Connections from localhost (qpidd broker :5674) to localhost (pulp qpid client) are entering an "error" state as indicated by /var/log/messages on the RHUA:

sudo grep -i 'qpid' /var/log/messages* | less

# Error messages start piling up in /var/log/messages
 
qpidd[9301]: 2017-04-05 22:54:05 error Connection 127.0.0.1:5674-127.0.0.1:46880 timed out: closing
qpidd[9301]: 2017-04-06 11:03:55 error Connection 127.0.0.1:5674-127.0.0.1:54796 timed out: closing
qpidd[9301]: 2017-04-06 23:36:19 error Connection 127.0.0.1:5674-127.0.0.1:36286 timed out: closing
qpidd[9301]: 2017-04-07 12:14:26 error Connection 127.0.0.1:5674-127.0.0.1:55290 timed out: closing

# RHUA is unable to connect to CDSs and is now restarted.

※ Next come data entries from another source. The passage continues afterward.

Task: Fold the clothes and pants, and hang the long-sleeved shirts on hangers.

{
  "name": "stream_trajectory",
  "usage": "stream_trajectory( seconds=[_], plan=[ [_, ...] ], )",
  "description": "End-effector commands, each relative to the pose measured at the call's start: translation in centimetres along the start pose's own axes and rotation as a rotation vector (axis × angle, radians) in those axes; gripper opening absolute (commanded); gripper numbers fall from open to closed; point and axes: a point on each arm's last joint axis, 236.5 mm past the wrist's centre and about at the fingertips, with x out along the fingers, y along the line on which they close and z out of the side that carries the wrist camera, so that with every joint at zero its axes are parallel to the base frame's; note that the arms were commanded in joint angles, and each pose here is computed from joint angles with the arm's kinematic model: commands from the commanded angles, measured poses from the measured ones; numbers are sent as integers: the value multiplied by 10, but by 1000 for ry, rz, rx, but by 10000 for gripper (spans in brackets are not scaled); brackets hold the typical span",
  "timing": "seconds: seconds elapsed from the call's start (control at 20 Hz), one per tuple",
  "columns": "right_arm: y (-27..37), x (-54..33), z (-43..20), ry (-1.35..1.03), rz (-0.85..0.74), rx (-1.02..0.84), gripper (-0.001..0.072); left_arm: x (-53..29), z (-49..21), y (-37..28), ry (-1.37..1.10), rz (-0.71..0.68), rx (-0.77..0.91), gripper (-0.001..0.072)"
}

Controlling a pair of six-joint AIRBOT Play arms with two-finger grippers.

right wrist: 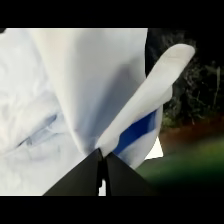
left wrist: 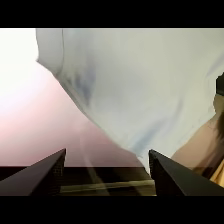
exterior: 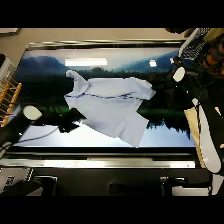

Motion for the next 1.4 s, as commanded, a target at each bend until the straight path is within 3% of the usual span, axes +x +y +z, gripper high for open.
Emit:
stream_trajectory(
  seconds=[0.0, 0.35, 0.8, 0.85, 0.9, 0.95, 1.15, 1.35],
  plan=[
    [-5, -4, -12, 52, -23, -5, 39, 46, -38, -3, -18, -56, -114, 604],
    [-3, -11, -12, 48, -20, -8, 39, 108, -80, 1, 38, -11, -245, 604],
    [-3, -14, -13, 50, -20, -10, 39, 145, -66, -19, 1, -20, -241, 602],
    [-3, -14, -14, 52, -21, -10, 39, 148, -65, -22, 3, -21, -236, 574],
    [-3, -14, -14, 53, -21, -10, 39, 148, -64, -28, 8, -28, -218, 321],
    [-3, -15, -14, 51, -21, -10, 39, 145, -61, -36, 5, -45, -183, 14],
    [1, -39, 10, -64, -20, -50, 38, 100, -35, -77, 0, -136, 61, 12],
    [18, -131, 72, -413, -6, -189, 38, -50, 45, -147, -249, -342, 358, 12]
  ],
)
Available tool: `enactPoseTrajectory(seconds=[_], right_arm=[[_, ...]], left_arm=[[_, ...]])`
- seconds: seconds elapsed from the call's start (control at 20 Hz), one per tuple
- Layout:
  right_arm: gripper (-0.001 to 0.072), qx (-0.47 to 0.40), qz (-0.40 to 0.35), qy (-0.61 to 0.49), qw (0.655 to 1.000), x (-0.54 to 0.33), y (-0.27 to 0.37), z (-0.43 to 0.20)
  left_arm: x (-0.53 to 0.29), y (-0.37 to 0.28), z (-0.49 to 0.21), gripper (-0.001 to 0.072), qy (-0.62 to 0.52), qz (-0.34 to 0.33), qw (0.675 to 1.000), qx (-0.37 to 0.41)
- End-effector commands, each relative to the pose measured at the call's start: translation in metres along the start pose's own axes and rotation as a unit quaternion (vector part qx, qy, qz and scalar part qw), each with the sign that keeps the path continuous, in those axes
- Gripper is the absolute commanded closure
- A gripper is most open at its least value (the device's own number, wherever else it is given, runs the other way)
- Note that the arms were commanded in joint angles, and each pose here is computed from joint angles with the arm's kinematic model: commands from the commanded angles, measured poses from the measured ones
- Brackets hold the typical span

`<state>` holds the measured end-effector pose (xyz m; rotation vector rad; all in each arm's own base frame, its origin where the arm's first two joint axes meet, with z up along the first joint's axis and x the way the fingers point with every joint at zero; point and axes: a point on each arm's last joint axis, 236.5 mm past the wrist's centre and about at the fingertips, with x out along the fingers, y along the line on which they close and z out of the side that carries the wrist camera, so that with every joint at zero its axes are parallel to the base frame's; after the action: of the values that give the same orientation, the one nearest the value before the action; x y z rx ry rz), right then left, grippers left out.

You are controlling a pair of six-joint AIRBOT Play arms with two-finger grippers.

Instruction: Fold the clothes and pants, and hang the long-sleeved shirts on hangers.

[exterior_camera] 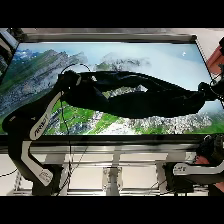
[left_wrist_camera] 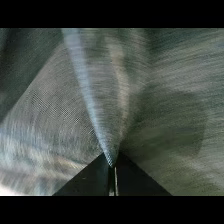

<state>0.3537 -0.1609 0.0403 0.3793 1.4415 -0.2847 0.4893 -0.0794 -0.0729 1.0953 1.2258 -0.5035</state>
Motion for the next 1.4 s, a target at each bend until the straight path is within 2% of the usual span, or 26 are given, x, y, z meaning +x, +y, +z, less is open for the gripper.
enactPoseTrajectory(seconds=[0.0,0.25,0.4,0.5,0.65,0.75,0.95,1.15,1.35], right_arm=[[0.0694,-0.009,0.031,0.003,0.999,-0.001,0.014,-0.002],[0.0694,-0.047,0.183,-0.034,0.981,-0.028,0.086,0.011],[0.0694,-0.065,0.183,-0.095,0.976,-0.071,0.091,0.035],[0.0694,-0.069,0.179,-0.130,0.973,-0.097,0.093,0.046],[0.0694,-0.074,0.142,-0.105,0.982,-0.097,0.076,0.033],[0.0694,-0.064,0.089,-0.073,0.991,-0.080,0.050,0.020],[0.0694,-0.066,0.073,-0.017,0.995,-0.035,0.038,-0.024],[0.0694,-0.063,0.003,0.075,0.995,0.007,-0.004,-0.096],[0.0694,-0.001,-0.020,0.144,0.989,0.028,-0.048,-0.165]], left_arm=[[-0.025,0.045,-0.043,0.0681,0.040,0.063,0.995,-0.072],[-0.137,0.125,-0.142,0.0682,0.001,0.154,0.967,-0.205],[-0.212,0.153,-0.229,0.0682,-0.013,0.223,0.928,-0.297],[-0.242,0.151,-0.272,0.0682,-0.035,0.233,0.902,-0.363],[-0.251,0.133,-0.317,0.0681,-0.047,0.212,0.876,-0.430],[-0.235,0.110,-0.337,0.0681,-0.030,0.190,0.879,-0.437],[-0.150,0.022,-0.347,0.0681,0.037,0.073,0.914,-0.398],[-0.085,-0.069,-0.341,0.0681,0.091,-0.047,0.933,-0.345],[-0.076,-0.093,-0.345,0.0681,0.106,-0.069,0.937,-0.325]])
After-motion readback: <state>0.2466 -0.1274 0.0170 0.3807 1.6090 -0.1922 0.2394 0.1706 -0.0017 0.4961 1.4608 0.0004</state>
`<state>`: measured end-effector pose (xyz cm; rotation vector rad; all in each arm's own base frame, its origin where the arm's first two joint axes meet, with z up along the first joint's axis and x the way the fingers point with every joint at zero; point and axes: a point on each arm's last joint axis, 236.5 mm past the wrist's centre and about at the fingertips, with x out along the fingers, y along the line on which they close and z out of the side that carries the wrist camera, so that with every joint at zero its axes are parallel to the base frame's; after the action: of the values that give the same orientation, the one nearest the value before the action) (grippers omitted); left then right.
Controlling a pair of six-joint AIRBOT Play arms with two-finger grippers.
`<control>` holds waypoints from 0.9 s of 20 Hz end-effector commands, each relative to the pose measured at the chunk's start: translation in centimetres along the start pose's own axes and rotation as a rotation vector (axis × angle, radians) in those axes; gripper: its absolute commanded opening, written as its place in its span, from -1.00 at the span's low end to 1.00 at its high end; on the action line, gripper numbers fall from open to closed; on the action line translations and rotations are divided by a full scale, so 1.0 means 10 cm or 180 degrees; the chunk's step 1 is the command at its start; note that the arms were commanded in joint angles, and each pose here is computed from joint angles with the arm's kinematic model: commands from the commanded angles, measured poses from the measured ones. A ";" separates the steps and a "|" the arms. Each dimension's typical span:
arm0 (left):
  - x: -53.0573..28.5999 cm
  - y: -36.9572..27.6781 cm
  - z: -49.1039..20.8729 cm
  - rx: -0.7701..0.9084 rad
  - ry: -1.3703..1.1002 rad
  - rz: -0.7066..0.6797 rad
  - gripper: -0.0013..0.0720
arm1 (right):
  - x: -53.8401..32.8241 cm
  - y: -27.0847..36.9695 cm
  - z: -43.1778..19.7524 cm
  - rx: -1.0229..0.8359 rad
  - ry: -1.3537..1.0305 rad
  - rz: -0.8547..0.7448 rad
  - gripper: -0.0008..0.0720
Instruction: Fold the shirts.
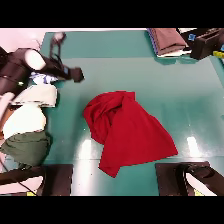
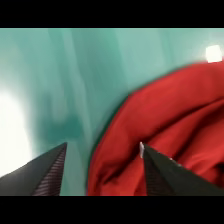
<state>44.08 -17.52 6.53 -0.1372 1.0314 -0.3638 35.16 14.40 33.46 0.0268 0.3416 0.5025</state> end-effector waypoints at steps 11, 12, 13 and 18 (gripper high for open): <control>1.10 -0.18 -0.97 -0.0351 0.1024 -0.0451 0.44 | 0.03 0.03 -0.15 0.0021 0.0197 0.0060 -0.94; 1.10 -0.20 -0.98 -0.0334 0.1032 -0.0459 -0.24 | 0.03 0.03 -0.16 0.0023 0.0205 0.0060 -0.94; 1.09 -0.22 -0.96 -0.0341 0.1024 -0.0477 -0.92 | 0.02 0.04 -0.19 0.0022 0.0249 0.0070 -0.94; 0.42 0.17 -0.09 -0.0350 0.0294 -0.0343 -0.90 | -0.05 -0.30 -1.10 0.0228 0.1259 -0.0154 -0.94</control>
<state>43.28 -20.46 -2.40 -0.2819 1.2596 -0.4503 34.16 13.08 28.05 -0.0126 0.5485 0.4875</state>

qpidd[9301]: 2017-04-07 17:08:03 notice Shut down
qpidd[29184]: 2017-04-07 17:08:03 notice SASL disabled: No Authentication Performed
qpidd[29184]: 2017-04-07 17:08:03 notice Listening on TCP/TCP6 port 5672
qpidd[29184]: 2017-04-07 17:08:03 notice Listening for SSL connections on TCP port 5674
qpidd[29184]: 2017-04-07 17:08:03 notice Broker running

# In this example, the problem returns after ~5 hours.

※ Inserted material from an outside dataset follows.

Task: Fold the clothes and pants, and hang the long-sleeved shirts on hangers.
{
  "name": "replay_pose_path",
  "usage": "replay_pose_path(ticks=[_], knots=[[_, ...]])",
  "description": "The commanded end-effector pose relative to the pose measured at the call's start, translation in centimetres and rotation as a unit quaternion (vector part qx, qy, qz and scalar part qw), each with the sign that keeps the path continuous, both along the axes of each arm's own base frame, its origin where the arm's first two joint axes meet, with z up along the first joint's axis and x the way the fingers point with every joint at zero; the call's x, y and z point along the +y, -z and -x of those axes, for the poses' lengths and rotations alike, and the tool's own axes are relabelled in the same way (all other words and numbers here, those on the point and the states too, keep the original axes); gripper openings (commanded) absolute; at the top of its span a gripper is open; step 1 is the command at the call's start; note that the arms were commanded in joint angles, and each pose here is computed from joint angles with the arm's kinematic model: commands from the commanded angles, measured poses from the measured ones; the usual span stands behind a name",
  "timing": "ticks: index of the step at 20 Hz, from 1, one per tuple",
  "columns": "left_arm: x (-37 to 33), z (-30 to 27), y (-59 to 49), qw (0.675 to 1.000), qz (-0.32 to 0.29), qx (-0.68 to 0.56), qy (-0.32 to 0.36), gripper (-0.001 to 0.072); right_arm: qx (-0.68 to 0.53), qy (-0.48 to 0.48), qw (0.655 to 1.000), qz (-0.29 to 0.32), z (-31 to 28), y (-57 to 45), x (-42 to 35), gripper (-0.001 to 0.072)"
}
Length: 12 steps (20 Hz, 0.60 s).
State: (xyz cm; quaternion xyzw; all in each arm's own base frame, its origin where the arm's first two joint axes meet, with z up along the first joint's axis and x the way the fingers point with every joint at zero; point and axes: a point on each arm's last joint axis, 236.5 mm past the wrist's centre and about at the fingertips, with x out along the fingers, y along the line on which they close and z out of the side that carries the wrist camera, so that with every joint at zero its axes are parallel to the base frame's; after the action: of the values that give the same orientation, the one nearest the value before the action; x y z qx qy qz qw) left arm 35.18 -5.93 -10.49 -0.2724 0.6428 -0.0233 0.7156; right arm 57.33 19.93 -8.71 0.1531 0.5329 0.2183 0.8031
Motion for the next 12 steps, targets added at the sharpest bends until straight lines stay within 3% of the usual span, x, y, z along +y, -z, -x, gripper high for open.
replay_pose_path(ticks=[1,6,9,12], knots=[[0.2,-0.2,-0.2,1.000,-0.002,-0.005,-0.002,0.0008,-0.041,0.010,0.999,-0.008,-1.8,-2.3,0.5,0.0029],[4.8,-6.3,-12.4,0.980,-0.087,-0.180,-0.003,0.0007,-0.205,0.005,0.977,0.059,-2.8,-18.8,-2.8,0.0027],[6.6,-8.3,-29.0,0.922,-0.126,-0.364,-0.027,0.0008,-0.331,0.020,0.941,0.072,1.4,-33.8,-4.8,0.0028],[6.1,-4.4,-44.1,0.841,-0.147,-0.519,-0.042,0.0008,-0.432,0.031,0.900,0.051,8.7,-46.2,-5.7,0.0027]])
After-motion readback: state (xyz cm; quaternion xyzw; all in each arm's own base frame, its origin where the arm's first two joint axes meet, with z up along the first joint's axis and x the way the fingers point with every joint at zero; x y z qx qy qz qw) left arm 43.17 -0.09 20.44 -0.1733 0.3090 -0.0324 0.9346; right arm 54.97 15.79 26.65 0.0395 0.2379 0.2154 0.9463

qpidd[29184]: 2017-04-07 22:00:55 error Connection 127.0.0.1:5674-127.0.0.1:60316 timed out: closing
qpidd[29184]: 2017-04-08 04:10:22 error Connection 127.0.0.1:5674-127.0.0.1:51204 timed out: closing
qpidd[29184]: 2017-04-08 16:07:38 error Connection 127.0.0.1:5674-127.0.0.1:41936 timed out: closing
qpidd[29184]: 2017-04-08 22:02:55 error Connection 127.0.0.1:5674-127.0.0.1:44304 timed out: closing
qpidd[29184]: 2017-04-09 10:03:27 error Connection 127.0.0.1:5674-127.0.0.1:56836 timed out: closing

Comment 2 Derek Whatley 2017-04-25 14:46:20 UTC
> # RHUA is unable to connect to CDSs and is now restarted.

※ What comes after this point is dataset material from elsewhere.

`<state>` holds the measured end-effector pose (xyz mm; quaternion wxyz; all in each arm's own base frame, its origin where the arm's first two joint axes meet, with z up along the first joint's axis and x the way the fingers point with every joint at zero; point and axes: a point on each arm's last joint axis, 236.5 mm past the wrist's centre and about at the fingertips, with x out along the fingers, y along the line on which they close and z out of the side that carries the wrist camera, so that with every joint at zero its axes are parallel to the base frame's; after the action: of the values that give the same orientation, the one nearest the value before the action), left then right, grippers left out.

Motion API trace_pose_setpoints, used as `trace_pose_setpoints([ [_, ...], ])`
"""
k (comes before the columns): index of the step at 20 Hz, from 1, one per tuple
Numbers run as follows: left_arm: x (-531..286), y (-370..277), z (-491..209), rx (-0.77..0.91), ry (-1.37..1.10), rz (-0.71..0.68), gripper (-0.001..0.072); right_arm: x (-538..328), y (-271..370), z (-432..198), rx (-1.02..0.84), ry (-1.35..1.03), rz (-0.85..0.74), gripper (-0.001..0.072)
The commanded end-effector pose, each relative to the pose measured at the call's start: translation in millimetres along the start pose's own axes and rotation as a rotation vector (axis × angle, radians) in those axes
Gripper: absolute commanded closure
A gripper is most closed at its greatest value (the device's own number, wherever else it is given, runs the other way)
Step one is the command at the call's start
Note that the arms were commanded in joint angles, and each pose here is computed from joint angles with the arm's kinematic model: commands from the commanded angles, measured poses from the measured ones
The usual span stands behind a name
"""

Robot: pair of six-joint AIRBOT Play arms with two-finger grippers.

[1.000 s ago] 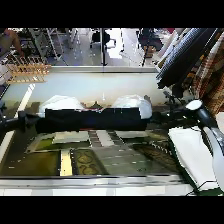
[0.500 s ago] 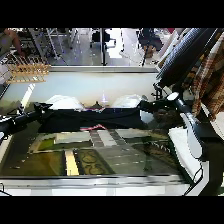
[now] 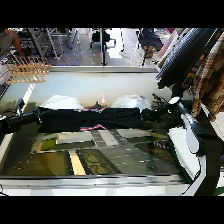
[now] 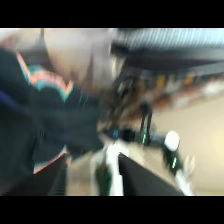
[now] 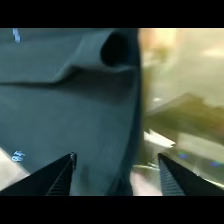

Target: Fold the clothes and pants, and hang the long-sleeved shirts on hangers.

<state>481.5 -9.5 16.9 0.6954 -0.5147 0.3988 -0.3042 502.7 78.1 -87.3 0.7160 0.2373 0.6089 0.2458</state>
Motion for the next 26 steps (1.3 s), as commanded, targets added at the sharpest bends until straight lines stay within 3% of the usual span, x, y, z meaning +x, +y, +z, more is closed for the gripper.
trace_pose_setpoints([
  [1,5.1,18.0,-38.7,0.076,0.167,0.111,0.0638,33.4,10.1,-19.8,-0.018,0.091,0.07,0.0158],
  [2,11.1,20.8,-47.1,0.088,0.203,0.129,0.0697,39.2,15.8,-25.2,-0.066,0.116,0.079,0.0271],
  [4,27.6,25.2,-57.2,0.116,0.243,0.169,0.07,35.7,30.8,-35.0,-0.234,0.178,0.092,0.0667],
  [5,37.3,28.0,-59.0,0.125,0.247,0.193,0.0701,25.1,24.8,-37.9,-0.27,0.211,0.026,0.0697],
  [10,75.1,41.4,-77.6,0.136,0.292,0.332,0.0701,-116.0,-76.0,-51.4,-0.153,0.244,-0.715,0.07],
  [12,92.5,38.1,-96.7,0.173,0.352,0.348,0.0701,-162.8,-72.7,-50.6,-0.094,0.154,-0.79,0.0699],
  [16,126.9,59.8,-125.3,0.349,0.44,0.503,0.0701,-183.9,15.8,-23.9,-0.201,-0.076,-0.699,0.07],
  [20,135.3,83.2,-110.3,0.431,0.372,0.672,0.0701,-102.0,163.2,-15.8,-0.298,-0.18,-0.342,0.0699],
  [22,127.9,75.7,-101.9,0.412,0.36,0.668,0.07,-55.3,229.7,-10.3,-0.386,-0.251,-0.244,0.07],
  [26,58.2,-19.1,-69.0,0.471,0.323,0.599,0.0697,50.2,324.6,-32.5,-0.478,-0.29,-0.063,0.0699],
])
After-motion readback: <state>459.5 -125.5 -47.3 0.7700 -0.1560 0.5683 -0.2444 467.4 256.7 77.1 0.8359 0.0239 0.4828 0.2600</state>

To clarify: at this point the pulp-server (qpidd, httpd, mongod) service running on the RHUA is restarted. The entire RHUA machine is _not_ restarted.

Comment 3 Kim van der Riet 2017-06-02 16:45:08 UTC
Created attachment 1284486 [details]
Proposed fix

Investigation of this issue revealed 3 issues:

1. The heartbeat timeout value used by gofer (10sec) is rather low, and the timeout error occurs when a processing delay on any node of > 20 secs (2 * timeout) occurs. For these instances, that seems to occur every couple of hours. The heartbeat value should be set to a higher value (suggest 60 sec).

2. Once a timeout occurs, the driver Engine object is closed, but no check is made elsewhere in the driver for this state, and as the delay in point 1. above is temporary, once normal processing continues, message transfers are being attempted on the closed Engine object, resulting in the Python error "assert rcv.received < rcv.impending".

3. In addition to this, a bug in the driver logic prevents the connection from being reestablished.

This patch addresses issues 2. and 3. above. They have been tested on a running instance of RHUI with the connection timeout set to 1 sec (which causes a heartbeat timeout within several seconds to several minutes), and the connection is successfully reestablished with no assertions.